Qui remporte vraiment ce classement ?
Trois noms : David Guetta, Martin Garrix et Armin van Buuren, les seuls artistes à avoir dominé le Top 100 DJs de DJ Mag cinq fois chacun. Guetta et Garrix, à eux seuls, cumulent 9 des 10 dernières premières places. Le vote de l'édition 2026, 33e du nom, a ouvert le 8 juillet et reste accessible jusqu'au 16 septembre, sans étape de nomination ni filtre d'éligibilité : n'importe qui en ligne peut soumettre cinq noms, et les fanbases de l'EDM grand public l'emportent invariablement sur toutes les autres.
Pourquoi la house et la techno perdent-elles à tous les coups ?

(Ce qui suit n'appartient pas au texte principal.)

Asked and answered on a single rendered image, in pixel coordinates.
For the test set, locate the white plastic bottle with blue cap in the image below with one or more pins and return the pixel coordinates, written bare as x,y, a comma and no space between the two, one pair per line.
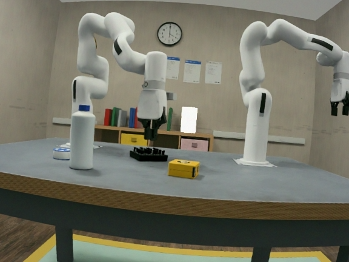
81,140

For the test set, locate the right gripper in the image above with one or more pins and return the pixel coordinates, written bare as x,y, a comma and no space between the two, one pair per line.
152,105

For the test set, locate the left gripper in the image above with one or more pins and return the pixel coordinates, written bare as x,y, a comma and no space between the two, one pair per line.
340,94

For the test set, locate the black knob box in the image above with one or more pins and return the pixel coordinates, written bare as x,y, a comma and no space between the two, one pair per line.
152,155

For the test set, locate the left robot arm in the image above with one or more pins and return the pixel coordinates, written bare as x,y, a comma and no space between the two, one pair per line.
259,100

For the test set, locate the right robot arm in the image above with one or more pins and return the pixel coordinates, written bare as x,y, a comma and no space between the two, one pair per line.
120,29

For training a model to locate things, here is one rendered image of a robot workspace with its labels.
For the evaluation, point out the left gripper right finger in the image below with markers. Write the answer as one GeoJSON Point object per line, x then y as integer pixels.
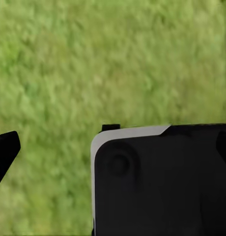
{"type": "Point", "coordinates": [221, 144]}

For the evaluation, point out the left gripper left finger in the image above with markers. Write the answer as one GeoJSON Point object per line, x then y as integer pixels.
{"type": "Point", "coordinates": [9, 148]}

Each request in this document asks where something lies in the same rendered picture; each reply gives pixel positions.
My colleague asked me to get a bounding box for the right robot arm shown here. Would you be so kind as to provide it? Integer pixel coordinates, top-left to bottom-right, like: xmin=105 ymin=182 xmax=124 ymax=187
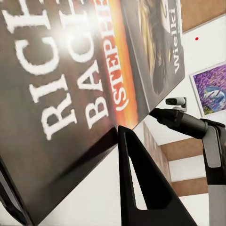
xmin=150 ymin=97 xmax=226 ymax=226

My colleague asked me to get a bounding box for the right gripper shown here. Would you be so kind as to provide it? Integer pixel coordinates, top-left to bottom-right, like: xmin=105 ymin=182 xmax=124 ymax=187
xmin=150 ymin=107 xmax=196 ymax=135

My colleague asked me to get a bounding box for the hardback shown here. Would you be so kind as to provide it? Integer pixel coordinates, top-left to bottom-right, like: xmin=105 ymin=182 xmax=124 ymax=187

Ce n'est un secret pour personne ; DJ Mag lui-même a fini par l'admettre dans les faits. Le magazine fait désormais tourner un second classement '100', en partenariat avec Beatport, spécifiquement pour offrir à des artistes techno et house comme Charlotte de Witte et Carl Cox un classement qui ne soit pas noyé sous les armées de fans du big room et de la progressive house, mobilisées par des équipes de management et des campagnes sur les réseaux. Paul van Dyk, vétéran de la trance, qualifie le classement principal de simple concours de popularité et conseille aux artistes de ne même pas s'y inscrire.

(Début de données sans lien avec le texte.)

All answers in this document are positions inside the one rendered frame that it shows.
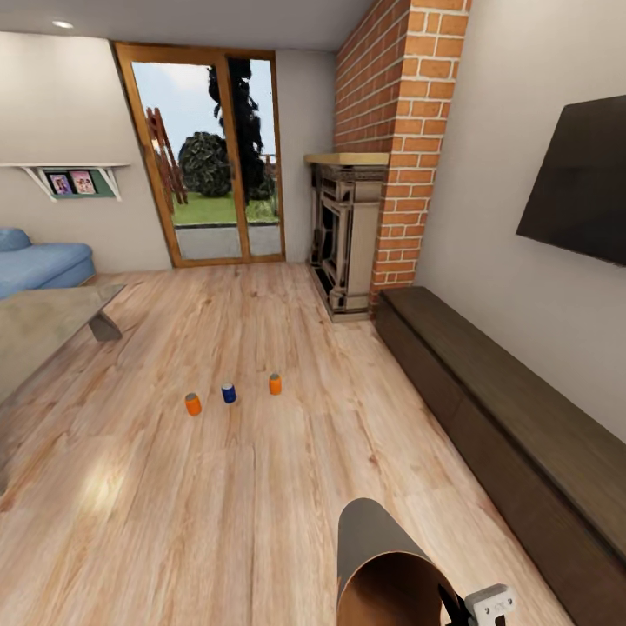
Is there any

DJ Mag corrige-t-il vraiment son propre problème ?
Pas vraiment : le magazine fait tourner deux classements en parallèle plutôt que de corriger celui qui compte réellement pour les bookings. Le Top 100 continue de servir de signal d'embauche pour les programmateurs de festivals et de levier dans les négociations de cachets, si bien qu'un classement structurellement favorable à qui possède la plus grosse liste de diffusion continue de déterminer qui décroche les plus grandes scènes, indépendamment de ce qui se passe réellement sur les pistes de danse.
Créer un classement séparé pour la techno et la house, c'est DJ Mag qui admet discrètement que son classement phare a cessé depuis longtemps de refléter la scène.